### Work required
Each line below from the one containing "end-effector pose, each" through the one containing "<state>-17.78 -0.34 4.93" should be output exactly as it stands, and no other line should appear.

### Data to examine
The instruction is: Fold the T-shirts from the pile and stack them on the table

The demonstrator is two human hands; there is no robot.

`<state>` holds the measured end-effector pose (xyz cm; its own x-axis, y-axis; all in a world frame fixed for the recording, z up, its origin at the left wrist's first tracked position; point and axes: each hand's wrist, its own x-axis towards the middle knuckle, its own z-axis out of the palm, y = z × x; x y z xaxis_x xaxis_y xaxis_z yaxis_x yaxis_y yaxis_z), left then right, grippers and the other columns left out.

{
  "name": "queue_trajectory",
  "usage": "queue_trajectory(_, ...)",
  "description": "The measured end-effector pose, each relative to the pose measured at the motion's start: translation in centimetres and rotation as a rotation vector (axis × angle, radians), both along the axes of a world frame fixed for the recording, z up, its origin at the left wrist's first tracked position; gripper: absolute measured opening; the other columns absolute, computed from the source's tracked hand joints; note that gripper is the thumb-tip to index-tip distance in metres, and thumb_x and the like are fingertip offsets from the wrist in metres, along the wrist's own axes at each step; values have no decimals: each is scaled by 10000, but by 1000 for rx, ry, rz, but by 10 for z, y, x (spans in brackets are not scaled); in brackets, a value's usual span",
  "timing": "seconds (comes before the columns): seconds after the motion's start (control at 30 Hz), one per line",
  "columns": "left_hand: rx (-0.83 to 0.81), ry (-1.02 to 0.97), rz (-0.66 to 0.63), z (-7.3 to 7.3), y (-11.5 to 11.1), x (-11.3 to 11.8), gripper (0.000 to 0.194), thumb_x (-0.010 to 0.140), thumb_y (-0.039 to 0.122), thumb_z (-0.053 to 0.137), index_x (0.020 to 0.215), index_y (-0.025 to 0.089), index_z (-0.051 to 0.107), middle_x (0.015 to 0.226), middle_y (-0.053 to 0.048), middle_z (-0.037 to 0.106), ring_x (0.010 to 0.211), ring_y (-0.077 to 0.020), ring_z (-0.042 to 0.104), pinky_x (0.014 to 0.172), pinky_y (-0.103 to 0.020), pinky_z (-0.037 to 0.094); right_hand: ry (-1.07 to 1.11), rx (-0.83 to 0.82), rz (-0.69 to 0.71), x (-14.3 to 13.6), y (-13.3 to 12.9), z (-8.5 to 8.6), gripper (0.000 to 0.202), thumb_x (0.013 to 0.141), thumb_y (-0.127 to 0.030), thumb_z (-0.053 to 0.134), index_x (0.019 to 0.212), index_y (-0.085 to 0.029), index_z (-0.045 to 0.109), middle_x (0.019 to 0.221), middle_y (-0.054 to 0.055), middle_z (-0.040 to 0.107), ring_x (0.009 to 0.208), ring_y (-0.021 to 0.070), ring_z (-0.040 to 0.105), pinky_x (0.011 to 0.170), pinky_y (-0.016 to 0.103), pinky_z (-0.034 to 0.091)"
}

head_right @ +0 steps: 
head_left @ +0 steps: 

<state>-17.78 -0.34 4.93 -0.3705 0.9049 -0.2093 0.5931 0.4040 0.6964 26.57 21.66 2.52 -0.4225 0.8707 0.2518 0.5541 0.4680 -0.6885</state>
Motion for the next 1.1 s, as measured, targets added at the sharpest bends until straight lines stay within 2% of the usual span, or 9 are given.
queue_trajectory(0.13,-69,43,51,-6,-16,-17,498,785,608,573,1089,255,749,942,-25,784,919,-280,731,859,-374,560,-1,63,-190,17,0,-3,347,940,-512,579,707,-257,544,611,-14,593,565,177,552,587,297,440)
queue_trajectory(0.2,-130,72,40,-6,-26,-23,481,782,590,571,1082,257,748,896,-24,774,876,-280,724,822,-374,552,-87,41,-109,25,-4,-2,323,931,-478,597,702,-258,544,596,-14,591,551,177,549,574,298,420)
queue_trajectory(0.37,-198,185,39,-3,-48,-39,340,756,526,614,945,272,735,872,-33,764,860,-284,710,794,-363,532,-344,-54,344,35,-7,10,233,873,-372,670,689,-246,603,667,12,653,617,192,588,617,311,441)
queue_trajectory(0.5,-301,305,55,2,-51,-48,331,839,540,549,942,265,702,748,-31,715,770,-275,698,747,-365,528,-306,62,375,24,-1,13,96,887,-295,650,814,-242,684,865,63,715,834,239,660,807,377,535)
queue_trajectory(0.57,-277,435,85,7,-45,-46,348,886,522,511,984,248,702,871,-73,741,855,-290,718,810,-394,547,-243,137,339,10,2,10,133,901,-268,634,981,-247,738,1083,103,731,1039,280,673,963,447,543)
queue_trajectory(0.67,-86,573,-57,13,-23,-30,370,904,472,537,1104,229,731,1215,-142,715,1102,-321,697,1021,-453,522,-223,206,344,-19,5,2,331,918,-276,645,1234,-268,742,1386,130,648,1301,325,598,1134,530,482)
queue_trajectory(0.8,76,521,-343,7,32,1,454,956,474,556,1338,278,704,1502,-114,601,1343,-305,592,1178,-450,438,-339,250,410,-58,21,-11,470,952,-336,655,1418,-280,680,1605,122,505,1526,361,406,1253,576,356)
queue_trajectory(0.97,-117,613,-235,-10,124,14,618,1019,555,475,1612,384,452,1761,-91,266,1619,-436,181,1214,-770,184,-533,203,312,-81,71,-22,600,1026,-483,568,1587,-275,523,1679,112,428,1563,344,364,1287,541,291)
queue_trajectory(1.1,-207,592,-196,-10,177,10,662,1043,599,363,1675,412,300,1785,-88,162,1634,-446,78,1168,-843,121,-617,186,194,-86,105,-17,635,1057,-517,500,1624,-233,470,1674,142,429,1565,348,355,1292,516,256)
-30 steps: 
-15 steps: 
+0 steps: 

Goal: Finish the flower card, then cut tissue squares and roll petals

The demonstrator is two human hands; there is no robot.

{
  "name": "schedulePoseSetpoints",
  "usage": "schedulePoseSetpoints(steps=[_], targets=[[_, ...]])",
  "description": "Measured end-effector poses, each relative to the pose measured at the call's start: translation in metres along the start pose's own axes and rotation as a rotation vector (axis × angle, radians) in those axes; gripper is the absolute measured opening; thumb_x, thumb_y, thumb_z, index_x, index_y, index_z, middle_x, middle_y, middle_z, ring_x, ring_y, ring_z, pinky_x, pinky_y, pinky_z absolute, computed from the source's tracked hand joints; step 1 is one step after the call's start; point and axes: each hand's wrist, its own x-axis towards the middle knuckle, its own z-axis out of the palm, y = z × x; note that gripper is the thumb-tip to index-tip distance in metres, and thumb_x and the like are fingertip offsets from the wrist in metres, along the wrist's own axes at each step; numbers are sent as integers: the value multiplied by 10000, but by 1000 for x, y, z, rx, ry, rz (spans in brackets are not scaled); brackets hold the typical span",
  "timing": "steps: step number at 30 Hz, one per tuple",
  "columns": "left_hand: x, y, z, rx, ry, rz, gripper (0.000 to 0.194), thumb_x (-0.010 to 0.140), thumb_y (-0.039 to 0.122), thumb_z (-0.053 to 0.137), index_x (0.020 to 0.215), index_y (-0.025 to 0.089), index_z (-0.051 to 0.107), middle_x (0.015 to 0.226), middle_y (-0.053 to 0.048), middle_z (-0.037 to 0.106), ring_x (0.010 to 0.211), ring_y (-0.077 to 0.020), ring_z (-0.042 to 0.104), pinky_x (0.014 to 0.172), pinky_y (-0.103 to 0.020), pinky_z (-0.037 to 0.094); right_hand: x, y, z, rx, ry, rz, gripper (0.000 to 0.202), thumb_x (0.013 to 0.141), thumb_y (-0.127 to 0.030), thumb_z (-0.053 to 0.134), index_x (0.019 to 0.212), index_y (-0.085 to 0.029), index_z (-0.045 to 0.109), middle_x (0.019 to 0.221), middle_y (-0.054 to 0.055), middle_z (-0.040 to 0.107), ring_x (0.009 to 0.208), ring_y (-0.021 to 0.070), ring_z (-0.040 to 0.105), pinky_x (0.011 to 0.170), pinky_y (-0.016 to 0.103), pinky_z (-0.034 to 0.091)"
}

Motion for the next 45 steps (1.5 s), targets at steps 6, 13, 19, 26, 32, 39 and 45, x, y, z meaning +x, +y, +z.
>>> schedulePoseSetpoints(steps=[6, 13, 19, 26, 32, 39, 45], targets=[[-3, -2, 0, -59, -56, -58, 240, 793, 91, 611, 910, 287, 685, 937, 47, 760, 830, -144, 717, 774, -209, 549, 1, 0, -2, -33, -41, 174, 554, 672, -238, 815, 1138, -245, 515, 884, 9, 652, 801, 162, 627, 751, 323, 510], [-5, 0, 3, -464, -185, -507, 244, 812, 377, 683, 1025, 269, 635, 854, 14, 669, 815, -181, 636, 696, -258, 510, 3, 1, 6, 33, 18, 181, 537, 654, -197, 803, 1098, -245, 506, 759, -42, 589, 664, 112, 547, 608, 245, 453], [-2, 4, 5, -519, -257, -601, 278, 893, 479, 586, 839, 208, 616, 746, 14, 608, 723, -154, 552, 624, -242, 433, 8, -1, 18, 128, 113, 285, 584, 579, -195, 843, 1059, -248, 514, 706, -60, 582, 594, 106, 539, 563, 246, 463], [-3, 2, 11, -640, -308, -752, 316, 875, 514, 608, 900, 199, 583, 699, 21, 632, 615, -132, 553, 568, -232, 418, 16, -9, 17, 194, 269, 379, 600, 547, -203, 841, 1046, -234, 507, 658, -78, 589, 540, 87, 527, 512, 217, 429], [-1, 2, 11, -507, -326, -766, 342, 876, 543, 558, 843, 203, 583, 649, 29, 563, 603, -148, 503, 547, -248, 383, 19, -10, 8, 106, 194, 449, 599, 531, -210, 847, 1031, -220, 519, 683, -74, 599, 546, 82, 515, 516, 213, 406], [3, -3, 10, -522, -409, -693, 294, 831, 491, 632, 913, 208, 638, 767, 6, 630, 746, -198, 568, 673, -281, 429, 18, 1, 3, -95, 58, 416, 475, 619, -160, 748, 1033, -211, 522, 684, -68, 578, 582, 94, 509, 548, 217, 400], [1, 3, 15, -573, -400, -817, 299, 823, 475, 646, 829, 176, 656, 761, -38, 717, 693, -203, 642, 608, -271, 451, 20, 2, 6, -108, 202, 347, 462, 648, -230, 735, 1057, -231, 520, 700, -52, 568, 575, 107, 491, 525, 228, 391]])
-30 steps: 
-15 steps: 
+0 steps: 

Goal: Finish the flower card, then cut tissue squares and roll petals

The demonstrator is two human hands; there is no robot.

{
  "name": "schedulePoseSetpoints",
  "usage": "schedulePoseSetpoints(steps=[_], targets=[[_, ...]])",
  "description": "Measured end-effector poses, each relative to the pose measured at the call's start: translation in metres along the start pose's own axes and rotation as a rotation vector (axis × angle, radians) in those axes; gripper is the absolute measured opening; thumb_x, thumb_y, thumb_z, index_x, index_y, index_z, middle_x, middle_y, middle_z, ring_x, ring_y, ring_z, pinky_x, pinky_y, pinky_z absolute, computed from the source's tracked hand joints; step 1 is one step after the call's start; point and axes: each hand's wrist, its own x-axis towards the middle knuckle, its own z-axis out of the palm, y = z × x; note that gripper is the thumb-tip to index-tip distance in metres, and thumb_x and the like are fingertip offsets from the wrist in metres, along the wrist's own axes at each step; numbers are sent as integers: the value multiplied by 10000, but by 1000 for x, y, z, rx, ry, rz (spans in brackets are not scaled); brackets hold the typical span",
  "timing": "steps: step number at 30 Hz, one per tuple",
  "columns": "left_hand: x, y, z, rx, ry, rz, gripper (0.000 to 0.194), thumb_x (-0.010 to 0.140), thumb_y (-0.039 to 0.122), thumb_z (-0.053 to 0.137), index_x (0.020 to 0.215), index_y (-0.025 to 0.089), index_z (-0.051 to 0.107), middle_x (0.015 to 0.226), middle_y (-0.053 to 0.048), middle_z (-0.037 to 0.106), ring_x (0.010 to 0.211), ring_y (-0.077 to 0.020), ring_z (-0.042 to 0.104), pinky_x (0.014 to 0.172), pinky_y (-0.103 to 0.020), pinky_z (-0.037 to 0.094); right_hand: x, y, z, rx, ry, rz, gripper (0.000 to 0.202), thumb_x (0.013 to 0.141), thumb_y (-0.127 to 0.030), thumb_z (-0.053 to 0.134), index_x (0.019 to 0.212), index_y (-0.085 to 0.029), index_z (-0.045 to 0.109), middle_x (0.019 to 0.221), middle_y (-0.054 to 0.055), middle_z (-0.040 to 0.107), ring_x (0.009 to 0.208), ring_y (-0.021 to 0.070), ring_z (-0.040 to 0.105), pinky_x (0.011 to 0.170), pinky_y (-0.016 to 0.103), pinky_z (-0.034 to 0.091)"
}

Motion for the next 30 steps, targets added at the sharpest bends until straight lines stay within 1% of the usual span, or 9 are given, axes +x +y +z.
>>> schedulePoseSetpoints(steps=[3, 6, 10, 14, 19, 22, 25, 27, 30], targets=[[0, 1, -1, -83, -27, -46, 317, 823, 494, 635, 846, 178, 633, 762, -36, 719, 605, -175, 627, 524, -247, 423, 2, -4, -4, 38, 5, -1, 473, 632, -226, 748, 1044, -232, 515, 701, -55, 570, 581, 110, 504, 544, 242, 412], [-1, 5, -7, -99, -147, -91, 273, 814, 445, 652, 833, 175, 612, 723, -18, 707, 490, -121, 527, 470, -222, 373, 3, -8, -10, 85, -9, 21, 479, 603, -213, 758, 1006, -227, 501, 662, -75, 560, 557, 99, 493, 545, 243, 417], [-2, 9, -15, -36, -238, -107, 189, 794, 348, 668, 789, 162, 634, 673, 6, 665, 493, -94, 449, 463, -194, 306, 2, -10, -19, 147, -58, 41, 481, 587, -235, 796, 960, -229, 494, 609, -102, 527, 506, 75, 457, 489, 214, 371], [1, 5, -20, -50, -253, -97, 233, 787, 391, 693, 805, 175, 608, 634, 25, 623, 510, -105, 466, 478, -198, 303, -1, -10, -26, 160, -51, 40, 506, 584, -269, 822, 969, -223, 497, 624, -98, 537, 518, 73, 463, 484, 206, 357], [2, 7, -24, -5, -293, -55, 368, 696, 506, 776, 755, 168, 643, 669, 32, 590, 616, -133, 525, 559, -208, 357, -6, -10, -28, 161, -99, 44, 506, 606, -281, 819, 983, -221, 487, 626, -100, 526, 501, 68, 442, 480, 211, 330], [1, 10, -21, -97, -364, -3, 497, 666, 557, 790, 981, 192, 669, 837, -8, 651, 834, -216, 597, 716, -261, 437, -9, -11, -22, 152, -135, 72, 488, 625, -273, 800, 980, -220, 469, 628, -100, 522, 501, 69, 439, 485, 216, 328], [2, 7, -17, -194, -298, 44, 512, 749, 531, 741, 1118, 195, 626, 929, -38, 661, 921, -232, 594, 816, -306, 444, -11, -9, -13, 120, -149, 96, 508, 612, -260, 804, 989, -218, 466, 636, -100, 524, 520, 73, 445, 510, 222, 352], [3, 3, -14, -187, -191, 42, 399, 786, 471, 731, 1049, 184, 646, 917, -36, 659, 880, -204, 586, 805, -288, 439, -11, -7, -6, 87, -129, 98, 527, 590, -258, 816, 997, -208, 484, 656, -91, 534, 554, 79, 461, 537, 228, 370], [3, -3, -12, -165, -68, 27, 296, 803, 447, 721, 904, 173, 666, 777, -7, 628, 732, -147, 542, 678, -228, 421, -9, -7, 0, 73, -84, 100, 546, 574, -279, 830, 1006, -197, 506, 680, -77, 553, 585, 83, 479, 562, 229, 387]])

### Task response
  "description": "The measured end-effector pose, each relative to the pose measured at the motion's start: translation in centimetres and rotation as a rotation vector (axis × angle, radians), both along the axes of a world frame fixed for the recording, z up, its origin at the left wrist's first tracked position; gripper: absolute measured opening; the other columns absolute, computed from the source's tracked hand joints; note that gripper is the thumb-tip to index-tip distance in metres, and thumb_x and the like are fingertip offsets from the wrist in metres, along the wrist's own axes at each step; values have no decimals: each is scaled by 10000, but by 1000 for rx, ry, rz, but by 10 for z, y, x (spans in brackets are not scaled); in brackets, a value's usual span",
  "timing": "seconds (comes before the columns): seconds after the motion's start (control at 30 Hz), one per line",
  "columns": "left_hand: rx (-0.83 to 0.81), ry (-1.02 to 0.97), rz (-0.66 to 0.63), z (-7.3 to 7.3), y (-11.5 to 11.1), x (-11.3 to 11.8), gripper (0.000 to 0.194), thumb_x (-0.010 to 0.140), thumb_y (-0.039 to 0.122), thumb_z (-0.053 to 0.137), index_x (0.020 to 0.215), index_y (-0.025 to 0.089), index_z (-0.051 to 0.107), middle_x (0.015 to 0.226), middle_y (-0.053 to 0.048), middle_z (-0.037 to 0.106), ring_x (0.010 to 0.211), ring_y (-0.077 to 0.020), ring_z (-0.042 to 0.104), pinky_x (0.014 to 0.172), pinky_y (-0.103 to 0.020), pinky_z (-0.037 to 0.094); right_hand: ry (-1.07 to 1.11), rx (-0.83 to 0.82), rz (-0.69 to 0.71), x (-14.3 to 13.6), y (-13.3 to 12.9), z (-8.5 to 8.6), gripper (0.000 to 0.202), thumb_x (0.013 to 0.141), thumb_y (-0.127 to 0.030), thumb_z (-0.053 to 0.134), index_x (0.019 to 0.212), index_y (-0.085 to 0.029), index_z (-0.045 to 0.109), middle_x (0.019 to 0.221), middle_y (-0.054 to 0.055), middle_z (-0.040 to 0.107), ring_x (0.009 to 0.208), ring_y (-0.021 to 0.070), ring_z (-0.040 to 0.105), pinky_x (0.011 to 0.170), pinky_y (-0.016 to 0.103), pinky_z (-0.034 to 0.091)"
}

head_right @ +0 steps: 
head_left @ +0 steps: 

<state>-17.78 -0.34 4.93 -0.3705 0.9049 -0.2093 0.5931 0.4040 0.6964 26.57 21.66 2.52 -0.4225 0.8707 0.2518 0.5541 0.4680 -0.6885</state>

Nothing else is left to add to this answer.